Supply and demand on the grid must always remain balanced. In ERCOT, the most challenging time for this exacting equilibrium typically occurs during peak load on hot summer evenings, when soaring air conditioning demand meets declining solar generation and depressed wind generation. This year, ERCOT has persistently seen record-high loads, which has made balancing the grid more tenuous and has resulted in systemwide pricing volatility and the issuance of energy conservation alerts. Today’s Energy Market Insight will examine the role that wind generation plays in maintaining adequate reserve margins in ERCOT and the resulting effects on grid reliability when such generation doesn’t play out according to expectations.
A combination of ongoing population growth, surging oil & gas production, and increasing cryptocurrency mining has pushed demand for electricity across Texas increasingly higher over the last decade. As load in ERCOT has grown, capacity has responded, however rather than seeing a buildout of more thermal generation, renewables have led the way instead. Wind capacity within ERCOT has grown at a CAGR of 13% per year over the last decade, rising from 9.9 GW in 2012 to over 33.6 GW today. Meanwhile, net coal and gas capacity has barely budged, rising only 2.3 GW total over the same period, from 83.6 GW to 85.9 GW. Before each calendar season, ERCOT publishes the Seasonal Assessment of Resource Adequacy report (SARA), which provides a forecast of the expected contributions of various systemwide generation resources during peak load events. As shown in the chart below, as intermittent resources have grown to become a larger share of ERCOT’s generation stack, their significance in contributing to adequate system reserves to meet demand during these events has also grown.

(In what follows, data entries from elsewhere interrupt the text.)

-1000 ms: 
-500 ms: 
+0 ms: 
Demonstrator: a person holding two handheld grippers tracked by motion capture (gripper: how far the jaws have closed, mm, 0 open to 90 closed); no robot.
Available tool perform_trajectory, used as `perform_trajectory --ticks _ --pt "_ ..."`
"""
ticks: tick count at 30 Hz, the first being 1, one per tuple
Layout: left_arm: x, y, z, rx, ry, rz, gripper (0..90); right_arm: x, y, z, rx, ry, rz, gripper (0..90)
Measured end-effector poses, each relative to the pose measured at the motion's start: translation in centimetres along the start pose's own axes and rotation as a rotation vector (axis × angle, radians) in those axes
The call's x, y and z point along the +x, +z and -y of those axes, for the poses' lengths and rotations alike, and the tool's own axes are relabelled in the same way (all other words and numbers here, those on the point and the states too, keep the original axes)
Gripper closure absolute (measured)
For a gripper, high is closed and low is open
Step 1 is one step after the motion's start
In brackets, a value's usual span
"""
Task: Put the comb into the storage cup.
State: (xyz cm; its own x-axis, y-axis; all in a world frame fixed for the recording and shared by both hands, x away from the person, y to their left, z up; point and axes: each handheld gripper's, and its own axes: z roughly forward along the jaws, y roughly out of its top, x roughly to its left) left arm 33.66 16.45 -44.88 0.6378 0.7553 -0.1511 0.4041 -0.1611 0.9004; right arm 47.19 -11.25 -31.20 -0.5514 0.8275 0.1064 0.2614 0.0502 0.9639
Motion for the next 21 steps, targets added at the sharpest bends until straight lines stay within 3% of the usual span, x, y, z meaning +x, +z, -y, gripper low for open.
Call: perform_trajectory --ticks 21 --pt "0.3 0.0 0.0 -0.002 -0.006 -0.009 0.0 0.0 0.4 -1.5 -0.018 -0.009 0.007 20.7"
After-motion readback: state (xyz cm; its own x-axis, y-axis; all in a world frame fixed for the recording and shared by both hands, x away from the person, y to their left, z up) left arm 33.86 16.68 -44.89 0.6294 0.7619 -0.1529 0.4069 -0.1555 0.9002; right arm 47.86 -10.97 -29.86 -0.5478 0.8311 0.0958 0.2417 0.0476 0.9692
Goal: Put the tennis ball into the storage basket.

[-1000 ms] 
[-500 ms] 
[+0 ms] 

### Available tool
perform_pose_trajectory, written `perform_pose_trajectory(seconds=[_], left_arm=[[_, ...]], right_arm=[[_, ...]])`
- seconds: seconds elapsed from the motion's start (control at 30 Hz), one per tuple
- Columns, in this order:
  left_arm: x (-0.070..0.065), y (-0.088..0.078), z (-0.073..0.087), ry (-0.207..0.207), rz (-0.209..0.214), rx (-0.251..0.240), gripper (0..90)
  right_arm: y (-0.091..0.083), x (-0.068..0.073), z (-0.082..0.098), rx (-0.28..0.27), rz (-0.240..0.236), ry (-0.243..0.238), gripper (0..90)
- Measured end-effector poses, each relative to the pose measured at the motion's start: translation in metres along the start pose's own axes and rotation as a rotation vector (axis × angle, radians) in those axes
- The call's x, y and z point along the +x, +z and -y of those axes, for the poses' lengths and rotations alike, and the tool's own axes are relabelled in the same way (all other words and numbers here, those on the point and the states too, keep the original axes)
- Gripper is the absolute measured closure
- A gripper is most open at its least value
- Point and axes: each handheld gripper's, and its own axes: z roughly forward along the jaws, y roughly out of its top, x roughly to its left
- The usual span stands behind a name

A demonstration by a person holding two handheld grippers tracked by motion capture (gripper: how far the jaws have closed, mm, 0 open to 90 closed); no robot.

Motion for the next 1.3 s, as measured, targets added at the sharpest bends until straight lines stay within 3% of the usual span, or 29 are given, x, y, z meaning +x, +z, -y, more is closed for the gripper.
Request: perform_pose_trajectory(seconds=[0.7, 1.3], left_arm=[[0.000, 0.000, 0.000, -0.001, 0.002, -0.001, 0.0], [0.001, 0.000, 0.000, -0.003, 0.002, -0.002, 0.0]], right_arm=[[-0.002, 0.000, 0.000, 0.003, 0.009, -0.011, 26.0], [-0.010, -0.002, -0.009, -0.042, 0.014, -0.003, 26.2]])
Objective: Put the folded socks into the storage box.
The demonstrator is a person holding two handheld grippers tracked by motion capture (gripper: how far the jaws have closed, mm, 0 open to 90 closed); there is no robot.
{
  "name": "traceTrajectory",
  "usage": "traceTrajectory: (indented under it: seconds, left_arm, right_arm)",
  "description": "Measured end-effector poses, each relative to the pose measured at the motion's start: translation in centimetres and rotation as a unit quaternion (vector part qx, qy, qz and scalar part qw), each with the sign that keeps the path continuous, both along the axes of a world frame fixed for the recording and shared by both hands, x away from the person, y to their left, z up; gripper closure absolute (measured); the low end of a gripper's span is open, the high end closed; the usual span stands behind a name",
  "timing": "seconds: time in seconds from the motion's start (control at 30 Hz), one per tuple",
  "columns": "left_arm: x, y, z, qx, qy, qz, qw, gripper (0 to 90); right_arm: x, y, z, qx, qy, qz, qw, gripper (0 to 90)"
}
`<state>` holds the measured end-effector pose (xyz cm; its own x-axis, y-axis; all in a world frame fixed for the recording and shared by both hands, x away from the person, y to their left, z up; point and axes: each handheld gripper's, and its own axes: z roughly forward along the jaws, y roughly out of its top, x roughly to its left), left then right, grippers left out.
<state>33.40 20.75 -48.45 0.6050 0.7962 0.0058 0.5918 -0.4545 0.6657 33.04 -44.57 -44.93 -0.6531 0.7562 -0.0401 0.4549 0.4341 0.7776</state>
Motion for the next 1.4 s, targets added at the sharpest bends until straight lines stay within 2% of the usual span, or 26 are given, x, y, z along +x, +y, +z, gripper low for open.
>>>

Given wind’s large share of the intermittent generation mix within ERCOT, adequate wind performance during peak load events is especially important to maintaining sufficient system reserves. A shortfall in wind generation during these events may lead to adverse consequences for grid reliability. In a recent example, a mid-July lull in wind generation this year produced multiple days of tight grid conditions and forced ERCOT to issue conservation alerts. Meanwhile, settlement point pricing quickly spiked to the systemwide limit of $5,000 in a desperate call for additional generation.
The chart below shows the range of actual generation performance of wind resources relative to their expected seasonal capacity contributions (per SARA) during daily peak load events since 2018. While day-to-day performance is quite volatile, the averages presented show a wide variation in wind output during peak load events relative to expectations, especially during the hot summer months. While most of this summer’s wind generation has been significantly exceeding expectations, in the mid-July example detailed above, systemwide wind generation fell to just 6.3 GW on July 11th and 6.8 GW on July 13th, both representing total wind capacity factors of less than 20%. These figures fall far short of the expected summer 2022 peak wind contribution of 9.4 GW reported by SARA, which means necessary generation must be provided by another source to make up the shortfall.
So far, the outsized power demand observed this year hasn’t shown any sign of abating. This begins to raise some interesting questions about the late-summer months and upcoming shoulder season, a period that historically shows the greatest variability in wind generation during peak load events in ERCOT. The following chart presents the hourly intraday distribution of wind generation for last August. While the expected wind contribution (provided by SARA) generally falls within the middle of the actual August 2021 wind generation distribution for peak load hours 15-17 (3pm-5pm), the high variability in generation means wind cannot always be guaranteed to be online at expected levels during times of peak load.
As summer 2022 drags on, how might a convergence of late-summer factors like high demand and low wind play out on system reserve margins? Let’s use some figures directly from ERCOT’s latest SARA report to find out. Beginning with ERCOT’s base case, including 87.3 GW of available resources and 77.3 GW of peak demand, we’re left with a little under 10 GW of reserves and a reserve margin of around 13%. However, after layering on a few adjustments to this calculation, including a sudden lack of wind generation and a surge in demand (as might be expected during a late-summer heatwave), the system begins to fall short. Such a scenario could require emergency action by ERCOT to stabilize the grid, first by employing various levels of demand response and other emergency services, then, as a last resort, turning to controlled outages to rebalance supply and demand and restore an appropriate level of system reserves.
As demonstrated by ERCOT, as the fuel mix across many of the US’ balancing area authorities continues to diversify and grid operators utilize ever-increasing amounts of intermittent generation to meet their need for power, supply and demand dynamics may grow increasingly complicated and require operators to increase scrutiny of the character and performance of the generation resources used to support grid reliability.